Problem to work on
Find the word "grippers" in the listing, and copy out each line where it turns up.

= Beginning of Section =

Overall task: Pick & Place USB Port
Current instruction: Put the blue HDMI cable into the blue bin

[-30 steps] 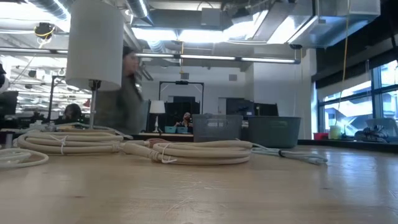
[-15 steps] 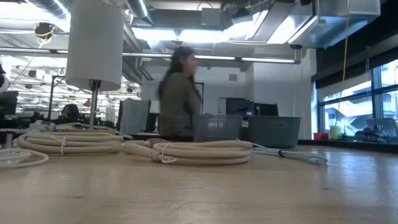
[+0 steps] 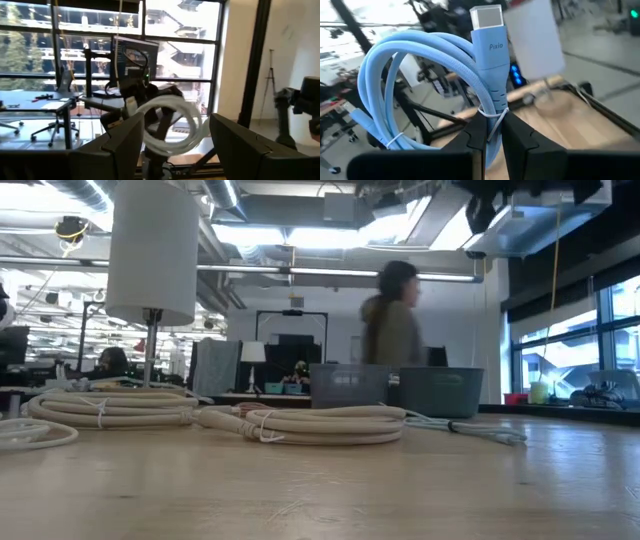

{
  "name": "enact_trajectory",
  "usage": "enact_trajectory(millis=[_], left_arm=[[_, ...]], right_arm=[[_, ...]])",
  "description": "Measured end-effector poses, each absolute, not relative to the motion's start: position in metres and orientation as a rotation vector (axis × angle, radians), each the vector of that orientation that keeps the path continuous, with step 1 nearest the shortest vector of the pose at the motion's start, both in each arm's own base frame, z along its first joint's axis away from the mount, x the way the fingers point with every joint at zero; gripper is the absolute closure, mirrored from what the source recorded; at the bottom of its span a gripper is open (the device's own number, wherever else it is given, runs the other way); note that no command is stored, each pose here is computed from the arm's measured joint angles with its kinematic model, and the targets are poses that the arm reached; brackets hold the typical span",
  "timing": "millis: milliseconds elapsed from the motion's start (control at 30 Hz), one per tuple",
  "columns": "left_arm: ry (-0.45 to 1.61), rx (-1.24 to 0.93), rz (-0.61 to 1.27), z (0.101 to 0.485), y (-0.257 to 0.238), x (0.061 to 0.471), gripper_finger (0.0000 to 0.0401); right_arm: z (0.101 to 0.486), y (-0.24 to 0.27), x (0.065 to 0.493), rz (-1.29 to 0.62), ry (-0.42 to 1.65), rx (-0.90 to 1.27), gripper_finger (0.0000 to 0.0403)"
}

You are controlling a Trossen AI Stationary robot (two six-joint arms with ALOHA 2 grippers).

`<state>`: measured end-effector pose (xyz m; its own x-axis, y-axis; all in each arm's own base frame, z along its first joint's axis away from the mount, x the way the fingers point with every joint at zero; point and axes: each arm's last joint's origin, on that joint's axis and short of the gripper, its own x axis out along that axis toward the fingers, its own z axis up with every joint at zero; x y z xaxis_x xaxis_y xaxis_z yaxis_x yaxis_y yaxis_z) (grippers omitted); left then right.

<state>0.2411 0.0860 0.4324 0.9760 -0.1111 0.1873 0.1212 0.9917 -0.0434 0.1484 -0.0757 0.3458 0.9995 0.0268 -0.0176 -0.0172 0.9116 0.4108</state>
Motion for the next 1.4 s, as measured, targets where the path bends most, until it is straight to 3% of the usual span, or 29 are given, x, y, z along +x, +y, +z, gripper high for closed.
enact_trajectory(millis=[433,733,1067,1200,1400], left_arm=[[-0.183,-0.114,-0.111,0.416,0.098,0.270,0.0180],[-0.179,-0.184,-0.097,0.399,0.115,0.290,0.0180],[-0.144,-0.340,-0.156,0.345,0.141,0.340,0.0180],[-0.216,-0.383,-0.180,0.340,0.156,0.352,0.0180],[-0.164,-0.429,-0.250,0.339,0.178,0.379,0.0180]], right_arm=[[0.310,-0.161,0.132,-0.055,0.127,0.581,0.0366],[0.289,-0.209,0.126,0.008,0.100,0.653,0.0366],[0.303,-0.218,0.128,0.105,0.018,0.597,0.0366],[0.310,-0.217,0.128,0.116,-0.005,0.586,0.0366],[0.310,-0.214,0.134,0.141,0.001,0.576,0.0366]])
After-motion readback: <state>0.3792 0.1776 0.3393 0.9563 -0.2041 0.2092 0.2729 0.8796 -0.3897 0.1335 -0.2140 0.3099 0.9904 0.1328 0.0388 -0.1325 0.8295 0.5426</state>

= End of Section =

The answer
You are controlling a Trossen AI Stationary robot (two six-joint arms with ALOHA 2 grippers).
`<state>`: measured end-effector pose (xyz m; its own x-axis, y-axis; all in each arm's own base frame, z along its first joint's axis away from the mount, x the way the fingers point with every joint at zero; point and axes: each arm's last joint's origin, on that joint's axis and short of the gripper, its own x axis out along that axis toward the fingers, its own z axis up with every joint at zero; x y z xaxis_x xaxis_y xaxis_z yaxis_x yaxis_y yaxis_z) (grippers omitted); left then right.

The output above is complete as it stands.